From the listing below, copy each line that holds "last".

┌─ EXTRACTED DATA

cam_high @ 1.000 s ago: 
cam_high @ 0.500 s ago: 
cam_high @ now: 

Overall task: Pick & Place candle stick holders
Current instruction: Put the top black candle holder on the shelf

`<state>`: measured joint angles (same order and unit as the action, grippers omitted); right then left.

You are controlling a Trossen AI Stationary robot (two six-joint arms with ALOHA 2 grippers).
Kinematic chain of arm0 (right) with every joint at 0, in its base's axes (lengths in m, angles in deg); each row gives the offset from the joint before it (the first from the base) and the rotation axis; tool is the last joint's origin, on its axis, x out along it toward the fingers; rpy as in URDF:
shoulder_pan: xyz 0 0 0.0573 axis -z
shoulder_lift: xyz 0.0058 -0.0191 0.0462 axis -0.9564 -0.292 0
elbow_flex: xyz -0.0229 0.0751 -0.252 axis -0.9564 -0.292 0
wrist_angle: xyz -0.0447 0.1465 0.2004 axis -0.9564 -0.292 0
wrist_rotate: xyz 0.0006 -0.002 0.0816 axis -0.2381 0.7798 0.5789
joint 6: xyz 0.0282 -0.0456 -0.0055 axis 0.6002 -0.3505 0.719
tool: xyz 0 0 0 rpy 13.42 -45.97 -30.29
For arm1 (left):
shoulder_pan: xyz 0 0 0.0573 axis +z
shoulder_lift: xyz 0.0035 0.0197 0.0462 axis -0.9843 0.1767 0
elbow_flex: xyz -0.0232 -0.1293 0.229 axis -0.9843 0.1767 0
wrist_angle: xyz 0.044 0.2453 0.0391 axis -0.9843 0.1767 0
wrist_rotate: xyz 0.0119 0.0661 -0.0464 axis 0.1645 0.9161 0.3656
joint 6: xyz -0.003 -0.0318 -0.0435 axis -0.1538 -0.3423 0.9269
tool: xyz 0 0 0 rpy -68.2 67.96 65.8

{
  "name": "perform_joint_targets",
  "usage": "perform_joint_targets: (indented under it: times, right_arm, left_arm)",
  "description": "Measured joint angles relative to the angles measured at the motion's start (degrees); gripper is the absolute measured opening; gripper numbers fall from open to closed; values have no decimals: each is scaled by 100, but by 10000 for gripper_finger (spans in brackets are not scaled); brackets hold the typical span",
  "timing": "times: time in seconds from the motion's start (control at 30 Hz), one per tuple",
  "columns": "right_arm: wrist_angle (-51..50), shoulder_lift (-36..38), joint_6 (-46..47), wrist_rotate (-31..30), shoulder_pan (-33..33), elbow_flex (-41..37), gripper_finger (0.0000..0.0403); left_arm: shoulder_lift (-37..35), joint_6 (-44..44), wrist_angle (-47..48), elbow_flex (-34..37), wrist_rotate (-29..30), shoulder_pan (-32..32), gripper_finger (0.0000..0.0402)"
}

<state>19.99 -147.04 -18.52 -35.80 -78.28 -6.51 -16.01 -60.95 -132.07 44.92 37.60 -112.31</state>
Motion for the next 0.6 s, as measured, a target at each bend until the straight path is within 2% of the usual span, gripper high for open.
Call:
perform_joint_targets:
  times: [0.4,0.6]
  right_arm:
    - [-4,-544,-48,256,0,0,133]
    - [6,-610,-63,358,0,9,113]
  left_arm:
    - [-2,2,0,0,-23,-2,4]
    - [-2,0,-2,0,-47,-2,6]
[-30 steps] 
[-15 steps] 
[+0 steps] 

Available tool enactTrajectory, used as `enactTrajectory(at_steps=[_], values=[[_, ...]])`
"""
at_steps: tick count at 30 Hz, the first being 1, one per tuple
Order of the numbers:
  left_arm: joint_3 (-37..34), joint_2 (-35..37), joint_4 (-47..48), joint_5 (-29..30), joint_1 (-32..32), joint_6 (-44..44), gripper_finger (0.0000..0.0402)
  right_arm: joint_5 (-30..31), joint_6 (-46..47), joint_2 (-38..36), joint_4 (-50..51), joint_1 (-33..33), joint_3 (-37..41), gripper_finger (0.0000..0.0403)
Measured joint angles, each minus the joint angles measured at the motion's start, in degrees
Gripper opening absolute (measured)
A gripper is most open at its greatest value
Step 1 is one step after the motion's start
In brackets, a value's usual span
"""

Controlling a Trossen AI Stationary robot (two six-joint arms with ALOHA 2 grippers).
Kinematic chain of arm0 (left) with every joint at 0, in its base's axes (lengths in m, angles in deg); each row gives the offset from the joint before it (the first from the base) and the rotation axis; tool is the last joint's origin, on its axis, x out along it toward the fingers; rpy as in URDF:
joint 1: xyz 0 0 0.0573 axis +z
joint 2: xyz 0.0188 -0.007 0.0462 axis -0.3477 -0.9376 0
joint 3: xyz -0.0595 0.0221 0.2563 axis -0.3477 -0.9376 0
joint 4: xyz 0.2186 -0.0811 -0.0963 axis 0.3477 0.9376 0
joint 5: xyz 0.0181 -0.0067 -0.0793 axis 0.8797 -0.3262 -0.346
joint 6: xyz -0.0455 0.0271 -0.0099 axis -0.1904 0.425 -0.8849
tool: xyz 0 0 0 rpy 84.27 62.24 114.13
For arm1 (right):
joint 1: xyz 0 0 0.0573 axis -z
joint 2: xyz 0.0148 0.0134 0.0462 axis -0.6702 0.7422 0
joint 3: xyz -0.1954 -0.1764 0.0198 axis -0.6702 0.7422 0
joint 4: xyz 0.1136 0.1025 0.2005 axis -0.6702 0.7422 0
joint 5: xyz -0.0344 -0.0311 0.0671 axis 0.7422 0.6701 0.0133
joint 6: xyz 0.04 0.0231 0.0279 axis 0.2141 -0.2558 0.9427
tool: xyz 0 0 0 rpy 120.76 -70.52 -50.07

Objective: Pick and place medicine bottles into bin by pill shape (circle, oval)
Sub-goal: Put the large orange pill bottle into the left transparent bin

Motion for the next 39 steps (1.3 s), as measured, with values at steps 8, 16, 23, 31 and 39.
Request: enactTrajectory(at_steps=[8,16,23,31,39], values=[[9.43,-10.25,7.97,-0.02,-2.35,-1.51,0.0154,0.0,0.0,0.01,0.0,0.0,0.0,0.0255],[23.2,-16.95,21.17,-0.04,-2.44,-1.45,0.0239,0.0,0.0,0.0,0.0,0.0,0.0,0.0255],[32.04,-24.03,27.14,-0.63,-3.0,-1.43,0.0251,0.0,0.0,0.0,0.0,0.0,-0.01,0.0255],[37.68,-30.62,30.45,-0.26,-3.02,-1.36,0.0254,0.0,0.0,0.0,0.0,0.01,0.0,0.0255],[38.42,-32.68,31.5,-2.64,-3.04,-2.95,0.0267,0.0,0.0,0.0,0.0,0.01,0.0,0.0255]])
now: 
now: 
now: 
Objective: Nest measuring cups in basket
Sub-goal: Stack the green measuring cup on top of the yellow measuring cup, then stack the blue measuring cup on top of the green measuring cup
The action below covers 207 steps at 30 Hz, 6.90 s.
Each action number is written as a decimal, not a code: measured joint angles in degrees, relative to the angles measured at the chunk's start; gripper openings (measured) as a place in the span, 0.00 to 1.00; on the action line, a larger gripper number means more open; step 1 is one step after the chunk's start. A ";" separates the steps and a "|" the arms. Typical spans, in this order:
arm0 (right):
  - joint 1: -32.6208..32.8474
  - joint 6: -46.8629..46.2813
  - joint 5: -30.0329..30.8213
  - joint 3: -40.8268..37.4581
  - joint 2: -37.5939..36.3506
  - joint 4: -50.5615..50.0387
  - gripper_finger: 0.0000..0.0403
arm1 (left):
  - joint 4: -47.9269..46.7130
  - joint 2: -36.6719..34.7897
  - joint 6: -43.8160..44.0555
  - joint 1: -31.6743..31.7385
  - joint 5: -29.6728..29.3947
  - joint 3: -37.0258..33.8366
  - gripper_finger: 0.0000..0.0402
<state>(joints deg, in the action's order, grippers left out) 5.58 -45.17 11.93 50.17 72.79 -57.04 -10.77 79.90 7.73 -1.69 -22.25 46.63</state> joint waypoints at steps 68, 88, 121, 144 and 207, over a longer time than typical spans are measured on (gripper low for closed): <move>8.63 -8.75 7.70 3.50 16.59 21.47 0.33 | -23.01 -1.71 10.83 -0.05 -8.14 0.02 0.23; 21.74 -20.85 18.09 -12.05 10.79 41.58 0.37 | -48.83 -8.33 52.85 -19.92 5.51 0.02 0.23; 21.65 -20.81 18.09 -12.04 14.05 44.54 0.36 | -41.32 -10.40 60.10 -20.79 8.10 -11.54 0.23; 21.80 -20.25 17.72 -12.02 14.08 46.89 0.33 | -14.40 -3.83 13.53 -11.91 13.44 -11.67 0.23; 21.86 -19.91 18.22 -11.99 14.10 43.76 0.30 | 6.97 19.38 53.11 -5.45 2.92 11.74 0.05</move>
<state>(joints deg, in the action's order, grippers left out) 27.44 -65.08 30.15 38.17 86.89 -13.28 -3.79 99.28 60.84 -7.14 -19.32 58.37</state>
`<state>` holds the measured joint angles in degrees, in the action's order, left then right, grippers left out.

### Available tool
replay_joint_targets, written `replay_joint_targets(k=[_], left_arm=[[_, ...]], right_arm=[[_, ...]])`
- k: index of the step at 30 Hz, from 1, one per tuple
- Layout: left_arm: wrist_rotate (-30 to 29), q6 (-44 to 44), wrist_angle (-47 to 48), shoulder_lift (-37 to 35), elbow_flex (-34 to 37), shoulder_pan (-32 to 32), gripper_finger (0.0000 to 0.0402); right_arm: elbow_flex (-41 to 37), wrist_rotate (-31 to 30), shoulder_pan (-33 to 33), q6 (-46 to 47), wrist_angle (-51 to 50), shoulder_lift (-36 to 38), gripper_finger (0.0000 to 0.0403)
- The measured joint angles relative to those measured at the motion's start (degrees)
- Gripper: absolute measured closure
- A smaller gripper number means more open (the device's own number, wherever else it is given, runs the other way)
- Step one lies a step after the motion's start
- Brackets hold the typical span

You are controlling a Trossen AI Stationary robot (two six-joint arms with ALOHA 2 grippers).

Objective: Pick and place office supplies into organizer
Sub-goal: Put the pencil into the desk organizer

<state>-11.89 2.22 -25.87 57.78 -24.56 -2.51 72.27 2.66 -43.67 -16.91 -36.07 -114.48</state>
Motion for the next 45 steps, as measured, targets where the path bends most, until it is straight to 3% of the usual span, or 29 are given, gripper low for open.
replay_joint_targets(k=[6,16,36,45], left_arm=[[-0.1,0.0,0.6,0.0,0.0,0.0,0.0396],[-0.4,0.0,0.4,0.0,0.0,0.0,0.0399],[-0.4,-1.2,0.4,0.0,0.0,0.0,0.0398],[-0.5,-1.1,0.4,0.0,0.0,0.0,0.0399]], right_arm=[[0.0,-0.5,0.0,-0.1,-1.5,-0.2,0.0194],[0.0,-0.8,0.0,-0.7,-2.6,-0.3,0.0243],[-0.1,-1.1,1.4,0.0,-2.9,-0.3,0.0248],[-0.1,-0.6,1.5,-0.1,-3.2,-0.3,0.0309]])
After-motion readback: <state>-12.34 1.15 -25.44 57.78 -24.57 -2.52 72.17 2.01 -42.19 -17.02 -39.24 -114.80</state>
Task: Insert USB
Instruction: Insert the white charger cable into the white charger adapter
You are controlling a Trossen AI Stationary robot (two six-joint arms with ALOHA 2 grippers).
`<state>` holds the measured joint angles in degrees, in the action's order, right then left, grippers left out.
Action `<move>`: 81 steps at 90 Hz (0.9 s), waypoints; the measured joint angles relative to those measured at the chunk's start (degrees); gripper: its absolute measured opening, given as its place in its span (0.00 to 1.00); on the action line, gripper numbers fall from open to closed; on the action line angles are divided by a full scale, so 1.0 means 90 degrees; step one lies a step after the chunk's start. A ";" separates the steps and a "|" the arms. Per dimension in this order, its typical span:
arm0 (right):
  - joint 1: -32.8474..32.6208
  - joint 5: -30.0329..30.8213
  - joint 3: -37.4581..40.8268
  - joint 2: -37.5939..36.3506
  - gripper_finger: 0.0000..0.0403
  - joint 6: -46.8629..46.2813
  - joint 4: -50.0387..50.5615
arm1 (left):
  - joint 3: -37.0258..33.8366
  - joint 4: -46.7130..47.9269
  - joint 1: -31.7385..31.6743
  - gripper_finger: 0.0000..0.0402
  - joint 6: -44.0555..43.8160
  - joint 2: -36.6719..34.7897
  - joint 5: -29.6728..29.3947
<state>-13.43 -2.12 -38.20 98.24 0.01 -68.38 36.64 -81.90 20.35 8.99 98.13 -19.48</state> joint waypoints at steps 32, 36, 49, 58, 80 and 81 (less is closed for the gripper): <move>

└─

ANSWER BOX:
Kinematic chain of arm0 (right) with every joint at 0, in its base's axes (lengths in m, angles in deg); each row gives the offset from the joint before it (the first from the base) and the rotation axis; tool is the last joint's origin, on its axis, x out along it toward the fingers; rpy as in URDF:
Kinematic chain of arm0 (left) with every joint at 0, in its base's axes (lengths in m, angles in deg); each row gives the offset from the joint before it (the first from the base) and the rotation axis; tool is the last joint's origin, on its axis, x out along it toward the fingers; rpy as in URDF:

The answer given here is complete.